Do I have any knowledge that what I conjecture is true? Absolutely NOT! (Just to clear this up, I’ve never been to Delaware, OH) And, it would be one of the bigger surprises of my life if any of the senior professionals, including Jerry Ehman, had anything to do with such a hoax. So, please don’t think that the folks at OSU were “cooking the SETI books”. I certainly don’t.

No, if it was as I think it was, it was two science nerds doing the “ultimate hack” of a radio telescope’s data. If you’re out there, guys, you’d be in your mid to late 40s, with kids in college about the age you were when you created that fake signal. It’s time to come clean.

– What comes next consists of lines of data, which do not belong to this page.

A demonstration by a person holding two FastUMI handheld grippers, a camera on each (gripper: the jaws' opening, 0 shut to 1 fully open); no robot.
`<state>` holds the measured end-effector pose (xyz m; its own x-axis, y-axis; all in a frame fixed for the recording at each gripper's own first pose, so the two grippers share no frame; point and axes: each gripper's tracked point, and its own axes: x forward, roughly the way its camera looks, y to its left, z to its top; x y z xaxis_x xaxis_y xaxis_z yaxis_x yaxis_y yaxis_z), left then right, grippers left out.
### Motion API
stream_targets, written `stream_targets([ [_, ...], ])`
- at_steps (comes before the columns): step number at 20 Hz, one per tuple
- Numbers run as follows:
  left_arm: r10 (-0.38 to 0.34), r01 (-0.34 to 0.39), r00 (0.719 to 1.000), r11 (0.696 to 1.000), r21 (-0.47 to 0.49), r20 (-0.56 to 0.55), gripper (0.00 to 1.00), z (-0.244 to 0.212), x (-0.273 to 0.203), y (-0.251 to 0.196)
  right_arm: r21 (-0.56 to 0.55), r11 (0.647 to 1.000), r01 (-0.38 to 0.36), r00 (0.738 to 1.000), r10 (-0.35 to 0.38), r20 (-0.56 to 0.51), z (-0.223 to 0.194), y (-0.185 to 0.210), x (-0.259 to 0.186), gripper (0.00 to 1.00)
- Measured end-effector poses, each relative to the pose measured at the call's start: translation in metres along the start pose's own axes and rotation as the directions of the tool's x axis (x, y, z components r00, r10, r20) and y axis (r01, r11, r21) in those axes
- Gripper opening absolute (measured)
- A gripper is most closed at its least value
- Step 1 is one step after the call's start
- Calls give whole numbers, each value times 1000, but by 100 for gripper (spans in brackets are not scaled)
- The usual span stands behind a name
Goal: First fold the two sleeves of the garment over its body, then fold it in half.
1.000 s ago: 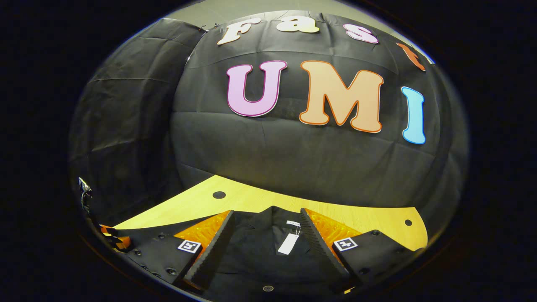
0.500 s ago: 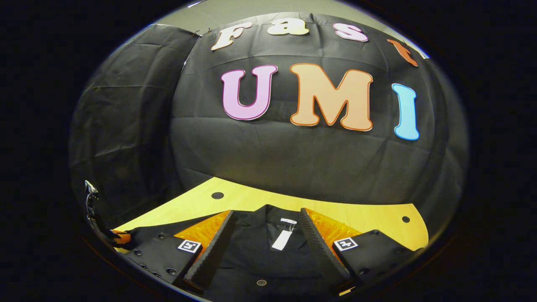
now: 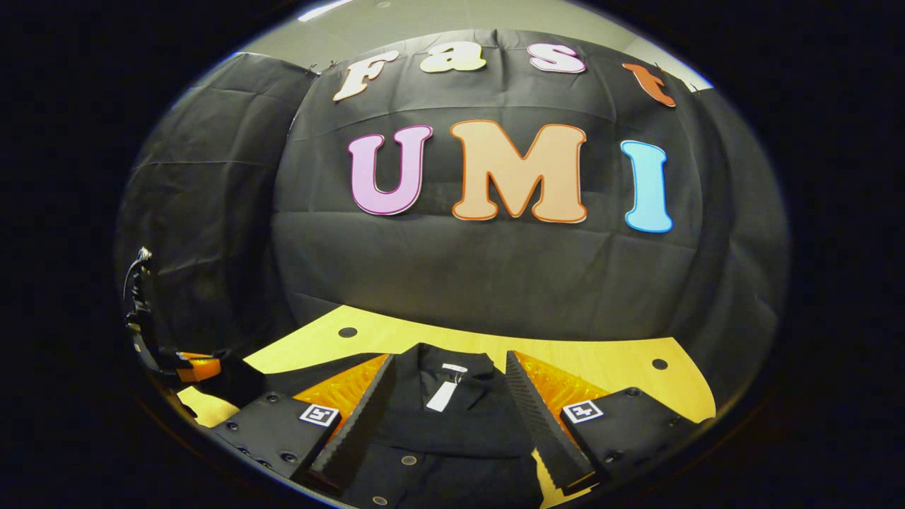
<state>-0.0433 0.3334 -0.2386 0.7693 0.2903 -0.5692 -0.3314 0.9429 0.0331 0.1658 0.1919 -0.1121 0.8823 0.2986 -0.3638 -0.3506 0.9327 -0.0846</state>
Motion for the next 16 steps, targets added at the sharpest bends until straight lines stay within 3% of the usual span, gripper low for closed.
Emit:
stream_targets([
  [10,-139,132,986,988,77,95,0,56,23,-95,71,991,110,994,-110,-1,-15,-79,-42,99],
  [16,-234,218,965,966,137,117,0,76,31,-161,109,978,177,984,-178,0,-24,-124,-69,99],
])
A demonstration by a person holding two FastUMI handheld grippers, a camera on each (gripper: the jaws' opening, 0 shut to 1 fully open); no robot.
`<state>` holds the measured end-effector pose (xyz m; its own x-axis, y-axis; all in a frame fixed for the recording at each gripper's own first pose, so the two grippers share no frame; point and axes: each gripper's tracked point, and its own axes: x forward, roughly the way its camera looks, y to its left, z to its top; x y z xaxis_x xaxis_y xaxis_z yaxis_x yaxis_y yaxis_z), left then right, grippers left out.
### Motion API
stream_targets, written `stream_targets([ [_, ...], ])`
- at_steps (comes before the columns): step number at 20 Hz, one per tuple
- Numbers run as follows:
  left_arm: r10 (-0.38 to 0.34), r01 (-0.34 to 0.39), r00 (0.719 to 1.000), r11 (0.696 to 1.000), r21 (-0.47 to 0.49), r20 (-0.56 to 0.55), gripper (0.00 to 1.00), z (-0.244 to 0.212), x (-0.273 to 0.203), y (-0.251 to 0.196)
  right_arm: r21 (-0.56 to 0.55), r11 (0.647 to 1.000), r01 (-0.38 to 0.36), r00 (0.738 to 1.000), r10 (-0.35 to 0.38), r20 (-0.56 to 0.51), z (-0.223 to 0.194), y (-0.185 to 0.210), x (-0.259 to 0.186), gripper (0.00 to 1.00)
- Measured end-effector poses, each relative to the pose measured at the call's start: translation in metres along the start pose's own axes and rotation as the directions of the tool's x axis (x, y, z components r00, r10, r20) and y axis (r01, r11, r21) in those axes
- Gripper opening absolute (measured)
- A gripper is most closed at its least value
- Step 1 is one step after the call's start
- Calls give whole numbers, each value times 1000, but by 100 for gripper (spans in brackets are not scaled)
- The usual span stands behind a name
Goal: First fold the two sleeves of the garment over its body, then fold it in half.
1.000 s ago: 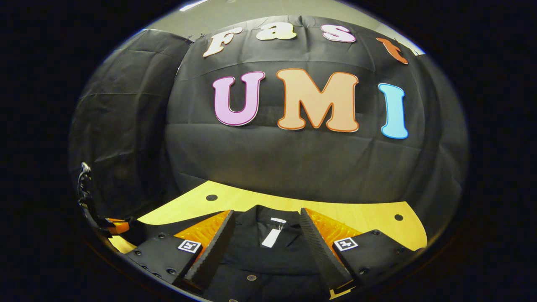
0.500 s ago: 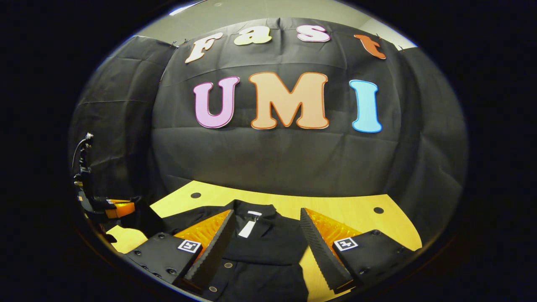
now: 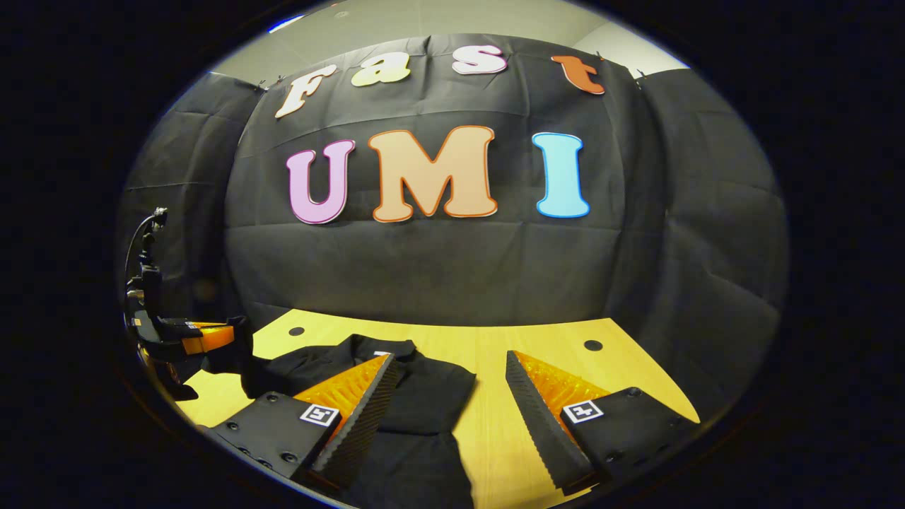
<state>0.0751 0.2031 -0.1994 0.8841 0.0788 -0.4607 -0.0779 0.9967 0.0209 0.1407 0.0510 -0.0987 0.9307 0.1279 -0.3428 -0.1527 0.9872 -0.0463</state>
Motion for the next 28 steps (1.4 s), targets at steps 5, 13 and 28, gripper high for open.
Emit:
stream_targets([
  [5,-82,82,997,996,27,11,0,18,24,-62,31,998,52,999,-52,-4,-8,-40,-14,99],
  [13,-188,188,982,981,53,0,0,19,44,-140,62,990,129,992,-129,-7,-17,-91,-38,99],
  [28,-352,354,935,934,52,-40,66,19,84,-267,109,969,223,974,-219,-53,-35,-157,-54,99],
])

A POST-MORTEM: The “Big Ear” was built on land owned by another university, which sold the land in the 80s to developers. It was razed in 1998 to make way for a golf course and luxury homes. Nothing remains but many stacks of printouts, and the memories of all those folks who worked on this wonderful instrument. And, of course, the memory of the “WOW Source”….

Rick Shaffer is an astronomer, teacher, writer, and designer/builder of telescopes and museum exhibits. From 1986-1997, he wrote the “Through the Eyepiece” column in “Astronomy” magazine. He’s also the author of “Your Guide to the Sky” and “Introduction to Astronomy”. He lives in Sedona, AZ, with his pet 20” Newtonian, Dora.